I tried to anticipate how users may go about a task and design screens specifically for any possible intent. Here's a glimpse of the backend of the voice prototype showing possible user intents, scenes, and invocations.
All 4 participants used utterances that didn't match the chips. Users naturally want to be conversational.
2.5 out of 4 participants encountered an error state prompt from the system and successfully navigated back to the flow/their desired action without getting kicked out of the conversation.
All 4 participants had trouble with task #2, and largely the same issue: they told the bot they wanted something (substitution) and what they wanted done at the same time. V1 had the assistant flow filtering down to identify the issue over the course of 3 scenes. This architecture needs to be flattened so the system understands these granular assistance intents (cooking tip, substitution, conversion) at any time.
All participants found Sous Chefbot to be friendly, playful and eager.
Based on the data from the usability tests I prioritized revisions for V2 of the prototype.
The one big experience change that was needed: flatten the hierarchy, allow users to access features more broadly through the flow and allow the system to pivot/accept more intents rather than request rephrasing when error handling.
Part of the prototype limitation was my own lack of technical knowledge.

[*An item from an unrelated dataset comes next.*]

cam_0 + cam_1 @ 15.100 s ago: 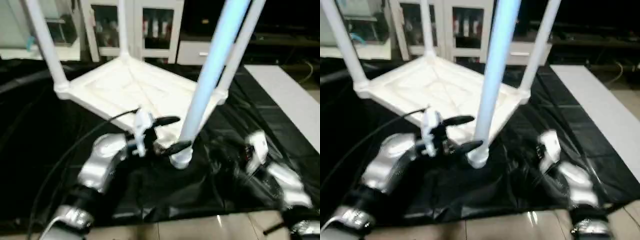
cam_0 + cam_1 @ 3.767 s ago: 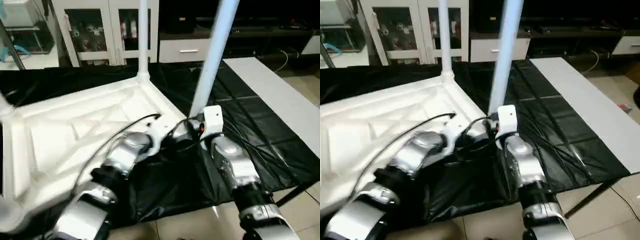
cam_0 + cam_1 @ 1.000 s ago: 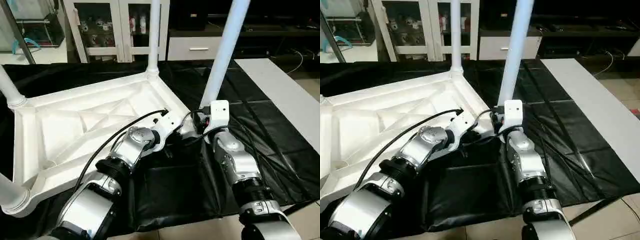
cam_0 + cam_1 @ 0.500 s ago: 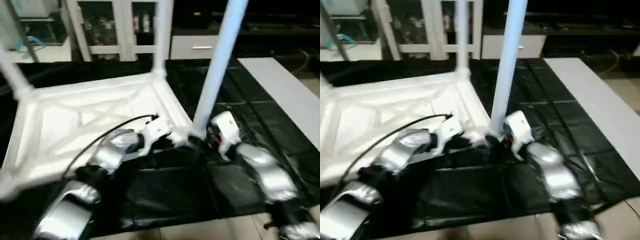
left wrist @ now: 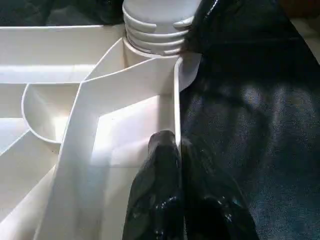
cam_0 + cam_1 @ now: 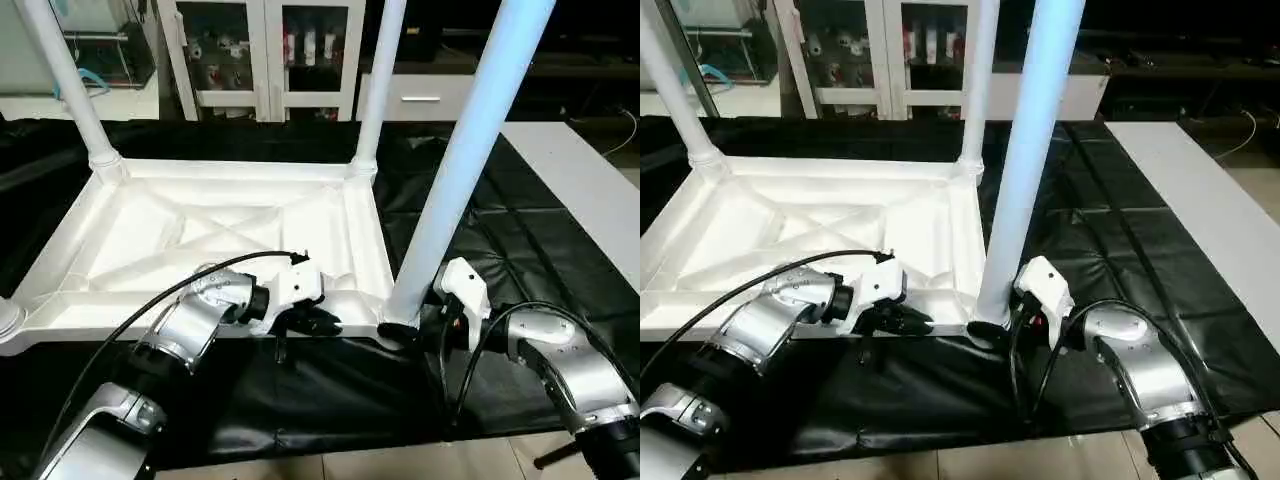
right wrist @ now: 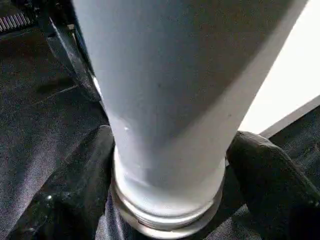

When working on V2, I converted "substitution"; "conversion"; and "cooking tips" to global intents. Meaning if the system identifies any of these intents in user utterances at any time, they'll bring up the appropriate feature flow.
Read the detailed changes notes in this document.
I’m excited to work on more VUI projects in the future. Particularly with a team, so I can see how different teams have chosen to convey this type of design, what platforms they use, how they usability test, and where this could go in the future with even more sophisticated platforms to accommodate it.
I would love to publish this as an actual Google Action at some point. Before that time, I would need to learn more about what a web hook actually is, how to set that up, and probably a heck of a lot more about different cooking techniques.
In the future, I'd like to do a similar project but implement more testing phases along the way. Even if just low-fi wizard of oz testing. I think retrospectively, I got really lucky: the issues with V1 of the prototype were structural, fixable, and consistent through usability testing.
So when prioritizing revisions, I had just a few sweeping changes to make: adding global intents which allow the most important things to be accessible anywhere. I had to remember that suggestion chips can be used to remind users that they can do something (even if they always could do it, sometimes they don’t remember).
It was helpful to witness people using the prototype, because they used some really simple phrases that I overlooked. As a result, the system didn’t pick up on them and I was able to add additional training phrases to the project. Frequent testing is key!